Given entries: Begin
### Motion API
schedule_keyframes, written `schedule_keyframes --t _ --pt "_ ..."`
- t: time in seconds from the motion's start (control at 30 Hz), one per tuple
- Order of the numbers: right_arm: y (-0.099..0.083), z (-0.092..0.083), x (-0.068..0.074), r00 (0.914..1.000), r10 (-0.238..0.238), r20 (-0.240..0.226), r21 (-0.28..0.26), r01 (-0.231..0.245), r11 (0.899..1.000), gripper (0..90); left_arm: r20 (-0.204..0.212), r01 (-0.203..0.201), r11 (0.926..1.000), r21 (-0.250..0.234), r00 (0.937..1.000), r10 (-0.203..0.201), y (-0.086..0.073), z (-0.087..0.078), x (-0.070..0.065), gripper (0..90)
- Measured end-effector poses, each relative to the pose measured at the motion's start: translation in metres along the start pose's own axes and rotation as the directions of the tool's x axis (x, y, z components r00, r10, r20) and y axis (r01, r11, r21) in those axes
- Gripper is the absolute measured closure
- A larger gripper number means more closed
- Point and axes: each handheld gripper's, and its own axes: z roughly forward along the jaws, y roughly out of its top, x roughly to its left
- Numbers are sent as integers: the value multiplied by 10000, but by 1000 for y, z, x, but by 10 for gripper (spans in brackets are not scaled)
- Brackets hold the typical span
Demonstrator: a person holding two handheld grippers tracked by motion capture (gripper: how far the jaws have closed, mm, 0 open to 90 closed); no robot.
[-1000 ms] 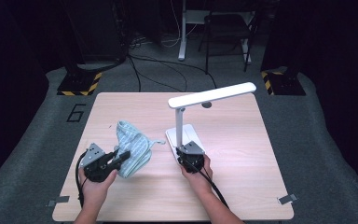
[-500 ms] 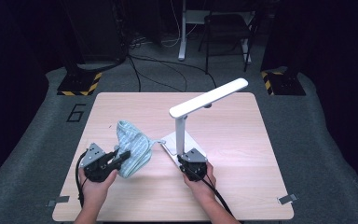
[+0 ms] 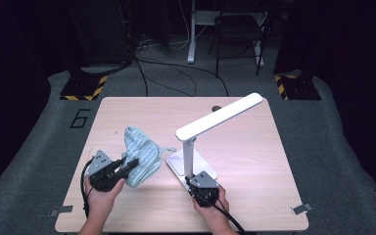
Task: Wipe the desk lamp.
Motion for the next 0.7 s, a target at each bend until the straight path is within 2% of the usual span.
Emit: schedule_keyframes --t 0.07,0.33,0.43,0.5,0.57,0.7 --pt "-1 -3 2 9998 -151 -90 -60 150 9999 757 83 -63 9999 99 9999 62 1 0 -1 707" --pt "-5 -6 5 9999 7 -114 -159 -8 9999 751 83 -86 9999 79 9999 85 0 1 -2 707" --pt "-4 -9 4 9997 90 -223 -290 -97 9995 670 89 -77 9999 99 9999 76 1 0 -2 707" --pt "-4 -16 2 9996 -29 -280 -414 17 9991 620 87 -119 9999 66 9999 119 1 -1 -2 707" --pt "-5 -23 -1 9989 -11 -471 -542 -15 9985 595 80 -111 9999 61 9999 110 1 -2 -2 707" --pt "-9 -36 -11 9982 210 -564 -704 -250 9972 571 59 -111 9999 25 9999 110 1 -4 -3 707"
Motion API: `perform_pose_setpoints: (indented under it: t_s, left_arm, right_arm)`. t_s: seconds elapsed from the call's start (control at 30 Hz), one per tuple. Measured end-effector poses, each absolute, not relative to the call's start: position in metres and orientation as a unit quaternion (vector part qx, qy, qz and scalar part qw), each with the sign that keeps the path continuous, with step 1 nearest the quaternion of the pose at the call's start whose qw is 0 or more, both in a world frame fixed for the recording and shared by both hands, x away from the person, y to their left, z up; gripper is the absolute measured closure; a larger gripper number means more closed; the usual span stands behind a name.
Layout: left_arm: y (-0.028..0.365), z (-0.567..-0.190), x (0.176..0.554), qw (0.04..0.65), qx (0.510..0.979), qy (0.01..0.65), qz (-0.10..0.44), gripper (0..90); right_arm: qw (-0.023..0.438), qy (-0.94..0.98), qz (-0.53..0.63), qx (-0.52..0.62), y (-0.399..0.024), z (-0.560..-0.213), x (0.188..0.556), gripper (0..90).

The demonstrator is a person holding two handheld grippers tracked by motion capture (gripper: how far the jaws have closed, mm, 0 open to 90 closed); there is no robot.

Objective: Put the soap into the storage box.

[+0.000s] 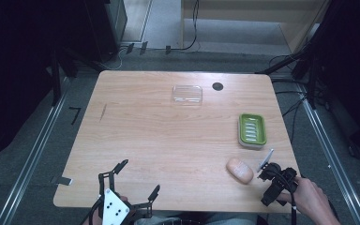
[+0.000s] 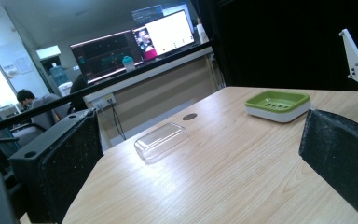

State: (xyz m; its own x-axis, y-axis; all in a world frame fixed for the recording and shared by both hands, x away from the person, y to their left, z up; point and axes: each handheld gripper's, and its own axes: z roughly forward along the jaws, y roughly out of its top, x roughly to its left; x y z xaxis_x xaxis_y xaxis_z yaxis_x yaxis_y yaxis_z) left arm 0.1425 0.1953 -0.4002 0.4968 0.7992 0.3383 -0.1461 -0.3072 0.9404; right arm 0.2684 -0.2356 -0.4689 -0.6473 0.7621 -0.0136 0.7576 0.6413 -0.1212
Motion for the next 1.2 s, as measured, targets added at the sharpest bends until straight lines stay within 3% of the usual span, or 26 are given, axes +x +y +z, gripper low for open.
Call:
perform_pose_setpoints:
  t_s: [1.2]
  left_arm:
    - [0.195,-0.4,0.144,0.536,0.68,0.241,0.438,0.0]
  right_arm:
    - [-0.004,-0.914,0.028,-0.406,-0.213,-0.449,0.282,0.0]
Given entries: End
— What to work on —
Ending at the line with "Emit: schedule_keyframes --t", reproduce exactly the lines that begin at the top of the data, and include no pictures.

— Exercise output —
### Motion API
schedule_keyframes, written `schedule_keyframes --t _ --pt "_ ..."`
- t: time in seconds from the motion's start (control at 30 Hz), one per tuple
- Order of the numbers: right_arm: y (-0.099..0.083), z (-0.092..0.083), x (-0.068..0.074), r00 (0.914..1.000), r10 (-0.238..0.238), r20 (-0.240..0.226), r21 (-0.28..0.26), r01 (-0.231..0.245), r11 (0.899..1.000), gripper (0..90); left_arm: r20 (-0.204..0.212), r01 (-0.203..0.201), r11 (0.926..1.000), r21 (-0.250..0.234), r00 (0.937..1.000), r10 (-0.203..0.201), y (-0.086..0.073), z (-0.087..0.078), x (-0.070..0.065), gripper (0..90)
- Measured end-effector poses, each relative to the pose measured at the motion's start: translation in metres along the start pose's own axes and rotation as the directions of the tool's x axis (x, y, z components r00, r10, r20) and y axis (r01, r11, r21) in those axes
- Gripper is the absolute measured closure
- A larger gripper number means more closed
- Point and axes: each handheld gripper's, and its own axes: z roughly forward along the jaws, y roughly out of its top, x roughly to its left
- Numbers are sent as integers: the value multiplied by 10000, but by 1000 for y, z, x, but by 10 for gripper (spans in brackets are not scaled)
- Brackets hold the typical span
Demonstrator: a person holding two handheld grippers tracked by motion capture (gripper: how far the jaws have closed, mm, 0 open to 90 closed); no robot.
[-1000 ms] 
[-500 ms] 
[+0 ms] 
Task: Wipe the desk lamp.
Motion for the next 0.7 s, a target at each bend until the straight path is within 2% of the usual span.
Emit: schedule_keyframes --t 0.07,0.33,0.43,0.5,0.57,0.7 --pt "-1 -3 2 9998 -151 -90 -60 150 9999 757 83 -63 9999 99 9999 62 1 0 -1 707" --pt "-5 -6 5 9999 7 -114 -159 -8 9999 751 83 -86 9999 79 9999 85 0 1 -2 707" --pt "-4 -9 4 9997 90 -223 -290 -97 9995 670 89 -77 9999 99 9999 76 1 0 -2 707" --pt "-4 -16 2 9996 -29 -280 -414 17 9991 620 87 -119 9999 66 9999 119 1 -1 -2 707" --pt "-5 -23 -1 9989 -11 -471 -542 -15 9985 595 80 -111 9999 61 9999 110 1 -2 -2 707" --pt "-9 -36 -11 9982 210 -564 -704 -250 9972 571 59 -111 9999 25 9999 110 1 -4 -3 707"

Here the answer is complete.